Major tokenization methods include word-level splitting, subword splitting, and character-level splitting. Word-level splitting is intuitive for space-delimited languages like English but cannot handle out-of-vocabulary (OOV) words. Subword splitting solves this problem, with algorithms like BPE (Byte Pair Encoding), WordPiece, SentencePiece, and Unigram being widely used. BPE builds vocabulary by repeatedly merging frequent character pairs and is adopted in the GPT series tokenizer (tiktoken). NLP tokenization guides provide systematic coverage of these methods.
Japanese tokenization is considerably more complex than English. Since Japanese lacks spaces between words, morphological analyzers (MeCab, Sudachi, Janome, etc.) are needed to estimate word boundaries. For LLMs, language-agnostic subword tokenizers like SentencePiece are commonly used, splitting Japanese kanji and hiragana into fine-grained subwords. For example, "東京都" (Tokyo-to) might be split into "東京" + "都" or "東" + "京" + "都" depending on the tokenizer's vocabulary size.
In practice, tokenization is particularly important for managing LLM usage costs. APIs for ChatGPT, Claude, and similar services charge based on input/output token counts, so prompts with fewer tokens cost less for the same content. Japanese tends to be less token-efficient than English (the same meaning requires more tokens), with a single Japanese character sometimes splitting into 1 to 3 tokens. This makes concise prompt design crucial when working with Japanese text. LLM tokenizer books cover the latest techniques.
A common misconception is equating character count with token count. In reality, English words typically map to 1-2 tokens, while Japanese characters can become multiple tokens, so character count and token count do not match. Additionally, tokenizers differ between models, meaning the same text produces different token counts in GPT-4 versus Claude. Accurate token counting requires using each model's dedicated tokenizer.
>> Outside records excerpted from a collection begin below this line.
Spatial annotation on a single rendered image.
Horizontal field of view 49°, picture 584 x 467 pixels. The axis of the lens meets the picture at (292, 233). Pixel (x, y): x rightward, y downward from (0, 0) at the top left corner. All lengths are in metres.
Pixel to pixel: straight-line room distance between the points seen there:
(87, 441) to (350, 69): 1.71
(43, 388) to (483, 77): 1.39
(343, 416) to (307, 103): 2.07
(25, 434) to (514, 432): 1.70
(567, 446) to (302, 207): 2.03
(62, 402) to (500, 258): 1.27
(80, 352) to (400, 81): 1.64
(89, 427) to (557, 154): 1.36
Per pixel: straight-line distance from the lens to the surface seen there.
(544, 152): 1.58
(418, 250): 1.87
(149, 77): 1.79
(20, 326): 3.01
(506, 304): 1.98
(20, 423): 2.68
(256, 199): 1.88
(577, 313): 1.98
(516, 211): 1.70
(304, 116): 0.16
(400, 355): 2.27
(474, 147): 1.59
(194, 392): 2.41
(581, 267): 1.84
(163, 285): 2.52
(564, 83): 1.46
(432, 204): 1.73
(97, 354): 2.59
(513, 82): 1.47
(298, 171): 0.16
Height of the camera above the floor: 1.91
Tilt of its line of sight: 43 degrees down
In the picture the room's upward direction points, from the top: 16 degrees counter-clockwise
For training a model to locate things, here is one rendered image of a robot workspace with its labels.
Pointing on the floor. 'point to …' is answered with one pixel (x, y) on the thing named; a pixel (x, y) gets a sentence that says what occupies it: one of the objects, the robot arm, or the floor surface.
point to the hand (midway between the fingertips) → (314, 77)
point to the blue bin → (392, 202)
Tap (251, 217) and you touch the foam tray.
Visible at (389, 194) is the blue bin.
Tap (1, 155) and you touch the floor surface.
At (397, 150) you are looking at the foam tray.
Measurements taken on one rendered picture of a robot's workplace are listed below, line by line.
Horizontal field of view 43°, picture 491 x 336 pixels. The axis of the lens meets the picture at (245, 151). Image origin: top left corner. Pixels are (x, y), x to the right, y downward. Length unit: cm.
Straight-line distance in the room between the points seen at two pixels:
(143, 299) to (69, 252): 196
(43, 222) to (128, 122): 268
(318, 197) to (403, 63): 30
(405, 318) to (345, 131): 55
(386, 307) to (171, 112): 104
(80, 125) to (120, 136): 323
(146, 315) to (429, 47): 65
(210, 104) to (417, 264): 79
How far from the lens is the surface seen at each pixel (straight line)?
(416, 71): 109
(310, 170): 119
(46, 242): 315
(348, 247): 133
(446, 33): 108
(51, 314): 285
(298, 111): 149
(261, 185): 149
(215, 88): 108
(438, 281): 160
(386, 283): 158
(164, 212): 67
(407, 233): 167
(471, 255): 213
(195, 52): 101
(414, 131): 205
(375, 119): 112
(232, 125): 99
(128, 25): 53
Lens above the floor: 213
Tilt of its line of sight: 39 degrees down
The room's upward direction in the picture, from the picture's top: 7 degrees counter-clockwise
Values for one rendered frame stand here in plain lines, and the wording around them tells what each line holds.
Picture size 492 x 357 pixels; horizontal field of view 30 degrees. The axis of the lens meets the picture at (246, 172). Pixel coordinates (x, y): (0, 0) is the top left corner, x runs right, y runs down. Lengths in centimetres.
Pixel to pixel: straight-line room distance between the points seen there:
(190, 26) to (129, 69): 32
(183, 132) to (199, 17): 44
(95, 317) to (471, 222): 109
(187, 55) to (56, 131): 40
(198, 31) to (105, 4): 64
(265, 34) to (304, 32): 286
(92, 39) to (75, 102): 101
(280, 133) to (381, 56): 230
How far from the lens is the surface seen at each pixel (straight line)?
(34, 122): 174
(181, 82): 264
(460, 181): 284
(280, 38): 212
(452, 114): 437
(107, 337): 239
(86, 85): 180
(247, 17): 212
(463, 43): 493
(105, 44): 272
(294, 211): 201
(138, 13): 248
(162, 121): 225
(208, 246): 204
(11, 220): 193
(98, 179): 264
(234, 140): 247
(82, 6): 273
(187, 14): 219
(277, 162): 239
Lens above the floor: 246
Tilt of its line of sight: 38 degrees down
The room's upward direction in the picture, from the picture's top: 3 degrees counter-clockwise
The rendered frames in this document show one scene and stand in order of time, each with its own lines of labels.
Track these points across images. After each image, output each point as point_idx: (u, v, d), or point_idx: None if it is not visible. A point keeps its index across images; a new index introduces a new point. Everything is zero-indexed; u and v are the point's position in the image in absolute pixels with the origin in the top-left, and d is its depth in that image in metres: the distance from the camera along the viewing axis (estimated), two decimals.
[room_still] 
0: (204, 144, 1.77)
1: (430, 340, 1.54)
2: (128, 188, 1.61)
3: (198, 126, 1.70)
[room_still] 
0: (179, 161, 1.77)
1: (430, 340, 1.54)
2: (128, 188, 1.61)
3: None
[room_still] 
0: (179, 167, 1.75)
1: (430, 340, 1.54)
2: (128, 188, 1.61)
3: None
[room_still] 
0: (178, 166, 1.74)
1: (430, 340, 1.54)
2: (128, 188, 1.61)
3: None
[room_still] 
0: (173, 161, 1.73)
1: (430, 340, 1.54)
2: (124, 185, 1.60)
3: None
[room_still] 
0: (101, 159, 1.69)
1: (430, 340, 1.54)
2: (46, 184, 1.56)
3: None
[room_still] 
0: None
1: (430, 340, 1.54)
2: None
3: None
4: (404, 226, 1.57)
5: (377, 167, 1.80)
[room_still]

Regarding character counting, text "length" is measured using three scales in practice: character count, byte count, and token count. Social media post limits use character count, database column sizes use byte count, and LLM input/output limits use token count. Adding token estimation to character counting tools helps LLM users verify prompt length in advance and optimize API usage costs.